In Tigrai le organizzazioni umanitarie dell’Onu e quelle per diritti umani, quelle sanitarie tra cui la Croce Rossa, le sette testate internazionali autorizzate ad entrare nella regione hanno tutte confermato in un crescendo rossiniano quanto anche questo giornale raccontava dall’inizio, dalle atrocità indicibili commesse contro civili e rifugiati eritrei alla crisi umanitaria. La stessa Commissione etiope sui diritti umani, nominata dal governo, ha dovuto ammettere le stragi commesse dagli eritrei nella città santa di Axum a fine novembre, denuncia che in Italia 'Avvenire' ha fatto per primo e ribadito nonostante le pressioni per zittirci. È stata sconfitta così la censura preventiva ma anacronistica, la propaganda mediatica per celare eventi troppo drammatici per essere ignorati in un mondo inesorabilmente connesso dove i fatti sono argomenti testardi.
L’alleanza tra società civile organizzata e media alla ricerca della verità è imbattibile, non a caso il dittatore eritreo Afewerki ha cacciato le Ong nel 2007 e chiuso tutti i media indipendenti. Ma Abiy, Nobel per la pace 2019, accolto come l’uomo nuovo del continente, così come a suo tempo Afewerki venne acclamato come il Che Guevara africano, non poteva mantenere a lungo la cappa di silenzio sulla guerra e i suoi orrori. Può solo continuare a ripetere che gli arcinemici (e niente affatto stinchi di santo) del Tplf hanno «assunto lobbisti» con soldi «frutto di appropriazione indebita» e piazzato negli ultimi 30 anni «propri dirigenti in organizzazioni internazionali come Amnesty e agenzie dell’Onu» confondendo il governo americano con false informazioni.

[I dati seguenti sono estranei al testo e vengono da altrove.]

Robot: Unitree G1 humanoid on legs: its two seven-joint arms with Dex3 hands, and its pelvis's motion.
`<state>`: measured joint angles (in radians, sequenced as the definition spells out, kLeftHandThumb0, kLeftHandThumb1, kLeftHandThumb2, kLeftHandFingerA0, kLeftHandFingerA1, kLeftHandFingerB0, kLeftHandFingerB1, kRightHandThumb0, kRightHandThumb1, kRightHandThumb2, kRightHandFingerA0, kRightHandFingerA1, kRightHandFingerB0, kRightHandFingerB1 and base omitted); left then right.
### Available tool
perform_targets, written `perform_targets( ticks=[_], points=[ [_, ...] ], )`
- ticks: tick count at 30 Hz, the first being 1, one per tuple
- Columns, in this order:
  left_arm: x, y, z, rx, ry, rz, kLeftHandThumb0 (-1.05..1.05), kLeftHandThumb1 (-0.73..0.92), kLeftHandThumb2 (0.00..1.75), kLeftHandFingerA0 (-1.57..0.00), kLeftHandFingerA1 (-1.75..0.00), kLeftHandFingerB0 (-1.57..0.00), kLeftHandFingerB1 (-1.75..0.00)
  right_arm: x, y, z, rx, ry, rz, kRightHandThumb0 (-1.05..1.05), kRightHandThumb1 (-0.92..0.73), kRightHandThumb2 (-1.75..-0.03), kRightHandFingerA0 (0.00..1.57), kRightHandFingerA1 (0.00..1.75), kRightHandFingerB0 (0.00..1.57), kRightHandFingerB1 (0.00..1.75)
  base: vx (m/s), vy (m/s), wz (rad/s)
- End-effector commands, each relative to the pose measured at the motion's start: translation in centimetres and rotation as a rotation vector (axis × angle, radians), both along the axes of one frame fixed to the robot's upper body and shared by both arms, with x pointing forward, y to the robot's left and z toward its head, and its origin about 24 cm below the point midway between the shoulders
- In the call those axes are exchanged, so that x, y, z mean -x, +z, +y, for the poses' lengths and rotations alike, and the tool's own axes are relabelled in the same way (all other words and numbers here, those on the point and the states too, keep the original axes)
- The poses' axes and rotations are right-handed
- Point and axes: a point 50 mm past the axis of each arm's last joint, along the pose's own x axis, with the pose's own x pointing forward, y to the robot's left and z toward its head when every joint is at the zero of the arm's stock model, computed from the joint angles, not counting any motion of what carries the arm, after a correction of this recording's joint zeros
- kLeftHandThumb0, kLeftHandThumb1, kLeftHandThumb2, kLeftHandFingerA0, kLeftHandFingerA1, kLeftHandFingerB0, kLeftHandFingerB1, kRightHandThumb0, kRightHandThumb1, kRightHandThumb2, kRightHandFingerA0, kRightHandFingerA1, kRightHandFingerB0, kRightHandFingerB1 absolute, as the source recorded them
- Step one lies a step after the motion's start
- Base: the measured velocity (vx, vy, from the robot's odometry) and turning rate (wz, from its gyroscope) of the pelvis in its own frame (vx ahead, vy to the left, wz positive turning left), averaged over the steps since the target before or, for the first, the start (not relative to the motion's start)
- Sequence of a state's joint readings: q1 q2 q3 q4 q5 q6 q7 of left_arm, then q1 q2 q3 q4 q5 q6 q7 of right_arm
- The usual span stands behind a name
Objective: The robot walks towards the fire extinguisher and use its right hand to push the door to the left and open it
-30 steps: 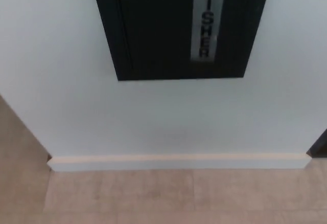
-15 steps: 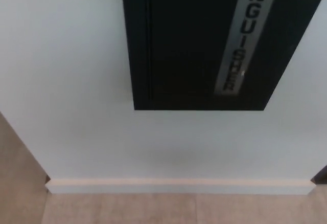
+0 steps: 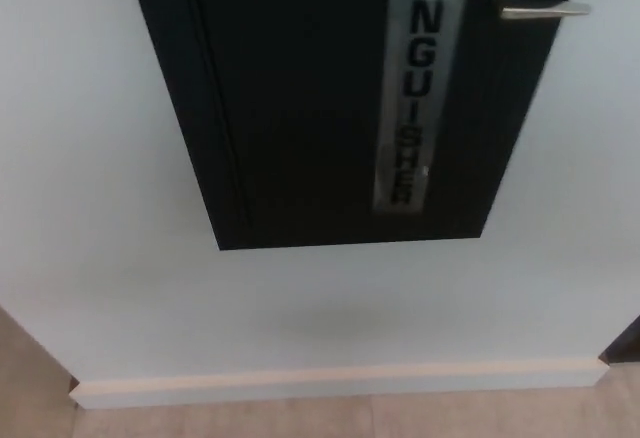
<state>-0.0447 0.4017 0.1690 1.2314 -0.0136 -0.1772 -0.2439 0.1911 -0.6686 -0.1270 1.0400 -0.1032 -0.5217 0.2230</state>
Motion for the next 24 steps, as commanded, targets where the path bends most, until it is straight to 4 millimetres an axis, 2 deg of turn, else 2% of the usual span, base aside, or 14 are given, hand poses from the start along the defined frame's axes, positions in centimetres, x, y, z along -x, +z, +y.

Pei ironia della sorte Abiy, maestro della gestione dell’immagine e che aveva impressionato tutti con la liberazione dei prigionieri politici, ha sottovalutato l’organizzazione della diaspora eritrea e tigrina che ha offerto una contronarrazione del conflitto verificabile e perciò credibile ed è stato sconfitto sul suo campo. Ora aumentano le richieste di revoca di un Nobel concesso troppo generosamente. E di 'revoca' di una guerra dichiarata, feroce e non più oscurata.